In this case a RADIUS timeout occured to our downstream devices and as such failed.
The issue here is that we had a backup AD server configured however it is never invoked for a large number of sessions and ClearPass seems to hang open until the server comes back onlien.
Eventually after these queries are run, subsequent authentication attempts seem to detect the server is down and then it fails over to the backup server.
I'm wondering whether there should be some kind of LDAP query / search tmeout parameter that expires an LDAP query after a certain amount of time and causes the session to failover to backup server (before RADIUS timeout period).

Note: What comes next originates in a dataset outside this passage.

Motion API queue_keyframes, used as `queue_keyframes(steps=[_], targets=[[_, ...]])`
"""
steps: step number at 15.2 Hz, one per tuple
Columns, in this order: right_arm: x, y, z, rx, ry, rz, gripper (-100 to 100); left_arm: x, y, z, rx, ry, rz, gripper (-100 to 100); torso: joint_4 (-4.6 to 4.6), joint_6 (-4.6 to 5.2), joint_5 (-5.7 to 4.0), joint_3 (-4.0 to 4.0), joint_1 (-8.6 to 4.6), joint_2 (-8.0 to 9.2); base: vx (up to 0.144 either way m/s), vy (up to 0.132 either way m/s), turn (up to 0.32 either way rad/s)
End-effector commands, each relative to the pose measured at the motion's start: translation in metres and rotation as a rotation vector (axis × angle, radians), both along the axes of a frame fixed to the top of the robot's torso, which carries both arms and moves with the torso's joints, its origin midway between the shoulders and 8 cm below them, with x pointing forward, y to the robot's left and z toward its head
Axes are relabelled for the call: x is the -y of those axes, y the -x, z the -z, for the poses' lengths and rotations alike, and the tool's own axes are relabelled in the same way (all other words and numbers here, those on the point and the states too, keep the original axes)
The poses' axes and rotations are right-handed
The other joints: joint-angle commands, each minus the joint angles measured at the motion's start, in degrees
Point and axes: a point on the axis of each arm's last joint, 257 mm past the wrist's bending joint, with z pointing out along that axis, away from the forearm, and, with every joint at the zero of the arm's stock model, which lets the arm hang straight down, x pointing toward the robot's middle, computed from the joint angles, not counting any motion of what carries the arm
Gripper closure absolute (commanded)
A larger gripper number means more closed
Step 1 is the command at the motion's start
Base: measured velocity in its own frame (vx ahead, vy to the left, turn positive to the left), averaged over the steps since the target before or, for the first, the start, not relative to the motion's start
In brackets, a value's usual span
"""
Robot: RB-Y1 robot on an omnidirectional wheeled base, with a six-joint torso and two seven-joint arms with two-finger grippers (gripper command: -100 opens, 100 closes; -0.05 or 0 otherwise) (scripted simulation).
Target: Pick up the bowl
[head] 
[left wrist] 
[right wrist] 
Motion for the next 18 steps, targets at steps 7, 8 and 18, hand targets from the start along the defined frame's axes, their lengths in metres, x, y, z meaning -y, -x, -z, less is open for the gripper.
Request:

Anybody else see a problem here or had similar issues?
12-08-2014 02:08 AM
You will probably want to contact TAC to design this right. The type of redundancy you choose at this point will depend how your infrastructure is designed and your priorities. If you contact TAC with all your information they will advise you best. There is no one way to design this for everyone.
Aruba Customer Engineering
Looking for an Answer? Search the Community Knowledge Base Here: Community Knowledge Base
12-09-2014 07:05 PM
I spoke with TAC but they weren't really able to do much as we only had access tracker logs to go on (debug didn't take place as this was unplanned outage).
My concern more generally is that ClearPass can effectively wait an unlimited amount of time for AD to return search results and this causes downstream timeouts to RADIUS clients.
In my case a query took 3-4 minutes to return a result (presumably due to server being patched / restarted).
During this time ClearPass did not failover to secondary AD server.
The advice from TAC was that CPPM can ping the LDAP server then it is considered to be up. This doesn't seem to protect from higher level failures.